- Work required -
Return the data below exactly, stopping after the line with "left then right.".

- Material for this exercise -
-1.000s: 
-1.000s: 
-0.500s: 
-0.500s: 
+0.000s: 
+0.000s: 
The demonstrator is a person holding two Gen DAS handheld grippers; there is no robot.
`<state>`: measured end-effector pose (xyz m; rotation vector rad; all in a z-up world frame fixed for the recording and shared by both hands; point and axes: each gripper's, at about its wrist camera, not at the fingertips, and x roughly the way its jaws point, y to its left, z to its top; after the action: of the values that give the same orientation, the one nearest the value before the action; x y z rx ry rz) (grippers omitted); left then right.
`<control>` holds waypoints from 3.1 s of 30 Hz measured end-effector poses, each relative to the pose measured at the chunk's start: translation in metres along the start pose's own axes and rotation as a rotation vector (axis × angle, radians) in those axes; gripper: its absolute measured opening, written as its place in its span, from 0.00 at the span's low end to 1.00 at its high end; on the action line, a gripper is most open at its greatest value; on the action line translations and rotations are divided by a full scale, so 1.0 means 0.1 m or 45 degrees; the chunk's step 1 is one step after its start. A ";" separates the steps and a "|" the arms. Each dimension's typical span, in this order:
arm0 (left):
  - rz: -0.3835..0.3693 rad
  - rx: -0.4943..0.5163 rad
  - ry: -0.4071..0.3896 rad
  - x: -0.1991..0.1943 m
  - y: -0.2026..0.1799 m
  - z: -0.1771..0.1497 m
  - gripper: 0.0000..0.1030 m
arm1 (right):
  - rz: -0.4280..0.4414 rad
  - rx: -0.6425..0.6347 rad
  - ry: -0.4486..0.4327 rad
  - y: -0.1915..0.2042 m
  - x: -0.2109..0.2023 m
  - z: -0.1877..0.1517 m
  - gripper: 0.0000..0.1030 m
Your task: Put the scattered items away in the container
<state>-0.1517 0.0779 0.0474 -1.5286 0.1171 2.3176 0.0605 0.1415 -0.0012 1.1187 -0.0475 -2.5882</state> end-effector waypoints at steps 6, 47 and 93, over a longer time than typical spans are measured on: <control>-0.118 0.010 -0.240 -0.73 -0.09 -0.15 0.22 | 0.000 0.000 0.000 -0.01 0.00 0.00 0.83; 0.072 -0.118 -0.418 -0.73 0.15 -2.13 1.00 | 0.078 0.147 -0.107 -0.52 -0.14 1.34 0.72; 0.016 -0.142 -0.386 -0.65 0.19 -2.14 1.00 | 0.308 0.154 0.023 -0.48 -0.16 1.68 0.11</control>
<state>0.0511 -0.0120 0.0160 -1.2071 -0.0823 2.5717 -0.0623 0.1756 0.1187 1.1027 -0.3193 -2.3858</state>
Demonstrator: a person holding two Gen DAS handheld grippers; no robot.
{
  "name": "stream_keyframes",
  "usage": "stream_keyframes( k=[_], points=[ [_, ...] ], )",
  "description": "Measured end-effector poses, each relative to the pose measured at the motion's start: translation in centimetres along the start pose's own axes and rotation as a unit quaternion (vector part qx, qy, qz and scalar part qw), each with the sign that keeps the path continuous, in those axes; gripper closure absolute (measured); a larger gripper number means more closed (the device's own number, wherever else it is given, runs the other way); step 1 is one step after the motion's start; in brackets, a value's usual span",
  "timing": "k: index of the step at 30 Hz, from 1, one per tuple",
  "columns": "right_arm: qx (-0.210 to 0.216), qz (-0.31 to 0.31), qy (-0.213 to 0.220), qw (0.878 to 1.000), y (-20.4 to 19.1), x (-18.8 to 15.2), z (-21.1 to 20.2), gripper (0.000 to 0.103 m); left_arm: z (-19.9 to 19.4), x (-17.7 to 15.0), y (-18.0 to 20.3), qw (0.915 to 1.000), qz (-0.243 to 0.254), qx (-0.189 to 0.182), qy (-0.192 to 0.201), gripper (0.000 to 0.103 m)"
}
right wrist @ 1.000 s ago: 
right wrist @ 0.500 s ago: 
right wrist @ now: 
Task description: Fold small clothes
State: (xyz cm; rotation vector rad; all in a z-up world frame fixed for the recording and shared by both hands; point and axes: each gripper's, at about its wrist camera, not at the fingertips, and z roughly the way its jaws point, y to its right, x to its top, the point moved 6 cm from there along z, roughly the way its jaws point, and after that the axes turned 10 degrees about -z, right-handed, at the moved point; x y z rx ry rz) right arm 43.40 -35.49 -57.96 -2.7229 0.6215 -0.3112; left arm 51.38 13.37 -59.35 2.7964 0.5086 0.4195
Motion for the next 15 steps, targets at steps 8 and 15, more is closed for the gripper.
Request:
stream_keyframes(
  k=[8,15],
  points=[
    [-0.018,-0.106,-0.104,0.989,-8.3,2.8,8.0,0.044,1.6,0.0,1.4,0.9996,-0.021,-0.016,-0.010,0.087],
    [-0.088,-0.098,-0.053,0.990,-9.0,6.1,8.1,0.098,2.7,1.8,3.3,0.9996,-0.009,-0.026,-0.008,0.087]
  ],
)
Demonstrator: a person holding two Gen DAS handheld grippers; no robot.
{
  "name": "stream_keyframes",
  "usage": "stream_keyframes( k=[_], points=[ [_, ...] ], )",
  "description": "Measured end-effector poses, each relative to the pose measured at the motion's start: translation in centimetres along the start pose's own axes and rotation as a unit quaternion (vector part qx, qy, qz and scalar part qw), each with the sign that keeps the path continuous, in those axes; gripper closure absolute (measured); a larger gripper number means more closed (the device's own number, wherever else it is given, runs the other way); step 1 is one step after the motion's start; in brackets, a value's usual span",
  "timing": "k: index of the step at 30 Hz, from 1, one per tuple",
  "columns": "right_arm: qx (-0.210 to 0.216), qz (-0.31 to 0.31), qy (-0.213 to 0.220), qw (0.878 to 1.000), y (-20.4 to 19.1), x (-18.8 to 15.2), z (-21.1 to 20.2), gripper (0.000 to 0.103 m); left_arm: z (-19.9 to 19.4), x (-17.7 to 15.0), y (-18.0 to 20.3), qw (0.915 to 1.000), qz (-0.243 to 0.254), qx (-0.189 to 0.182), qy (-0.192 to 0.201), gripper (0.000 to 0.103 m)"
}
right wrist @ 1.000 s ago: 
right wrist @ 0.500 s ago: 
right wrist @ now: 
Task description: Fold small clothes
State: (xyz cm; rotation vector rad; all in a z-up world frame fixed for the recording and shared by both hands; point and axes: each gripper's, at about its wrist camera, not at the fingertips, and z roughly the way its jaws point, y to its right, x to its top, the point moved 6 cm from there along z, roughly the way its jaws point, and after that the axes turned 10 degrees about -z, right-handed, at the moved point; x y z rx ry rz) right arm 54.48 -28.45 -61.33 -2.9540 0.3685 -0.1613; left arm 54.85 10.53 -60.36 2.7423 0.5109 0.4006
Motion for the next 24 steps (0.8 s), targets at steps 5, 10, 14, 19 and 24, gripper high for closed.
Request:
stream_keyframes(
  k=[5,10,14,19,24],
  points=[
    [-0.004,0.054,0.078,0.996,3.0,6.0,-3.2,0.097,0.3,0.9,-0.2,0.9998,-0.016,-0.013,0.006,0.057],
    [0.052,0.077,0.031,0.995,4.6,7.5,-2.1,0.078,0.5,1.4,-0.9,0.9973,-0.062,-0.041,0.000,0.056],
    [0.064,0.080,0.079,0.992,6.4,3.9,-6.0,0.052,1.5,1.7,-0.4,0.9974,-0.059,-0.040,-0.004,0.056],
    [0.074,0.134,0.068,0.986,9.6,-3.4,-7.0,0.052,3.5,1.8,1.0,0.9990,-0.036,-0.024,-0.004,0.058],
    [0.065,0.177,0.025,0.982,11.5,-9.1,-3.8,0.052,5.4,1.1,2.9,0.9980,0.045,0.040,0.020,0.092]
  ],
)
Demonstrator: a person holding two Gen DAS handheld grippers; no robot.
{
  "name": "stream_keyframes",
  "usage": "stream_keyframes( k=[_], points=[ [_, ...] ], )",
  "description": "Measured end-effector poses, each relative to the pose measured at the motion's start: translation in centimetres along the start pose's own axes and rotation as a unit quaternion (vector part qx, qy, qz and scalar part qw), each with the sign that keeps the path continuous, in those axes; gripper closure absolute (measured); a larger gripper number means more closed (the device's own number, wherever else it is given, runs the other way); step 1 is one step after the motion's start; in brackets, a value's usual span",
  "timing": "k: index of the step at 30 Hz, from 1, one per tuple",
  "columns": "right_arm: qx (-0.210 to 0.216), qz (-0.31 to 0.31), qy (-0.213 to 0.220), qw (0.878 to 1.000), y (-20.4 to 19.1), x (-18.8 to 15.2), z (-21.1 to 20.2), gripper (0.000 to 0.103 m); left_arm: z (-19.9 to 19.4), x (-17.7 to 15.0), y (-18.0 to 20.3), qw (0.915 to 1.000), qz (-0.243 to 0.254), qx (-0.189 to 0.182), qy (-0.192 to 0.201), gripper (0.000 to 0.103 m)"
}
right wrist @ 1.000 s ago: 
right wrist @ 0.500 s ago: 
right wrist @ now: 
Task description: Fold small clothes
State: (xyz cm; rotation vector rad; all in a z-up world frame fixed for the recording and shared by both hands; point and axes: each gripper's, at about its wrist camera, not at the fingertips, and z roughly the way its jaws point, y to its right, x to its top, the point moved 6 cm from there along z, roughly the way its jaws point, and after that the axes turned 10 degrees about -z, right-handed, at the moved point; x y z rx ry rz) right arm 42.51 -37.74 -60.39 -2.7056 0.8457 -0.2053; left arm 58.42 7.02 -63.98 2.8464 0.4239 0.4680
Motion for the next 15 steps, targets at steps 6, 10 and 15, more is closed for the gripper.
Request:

- Exercise response -
-1.000s: 
-1.000s: 
-0.500s: 
-0.500s: 
+0.000s: 
+0.000s: 
The demonstrator is a person holding two Gen DAS handheld grippers; there is no robot.
`<state>`: measured end-effector pose (xyz m; rotation vector rad; all in a z-up world frame fixed for the recording and shared by both hands; point and axes: each gripper's, at about its wrist camera, not at the fingertips, and x roughly the way its jaws point, y to its left, z to its top; after the action: of the values that give the same orientation, the one nearest the value before the action; x y z rx ry rz) (grippers omitted); left then right.

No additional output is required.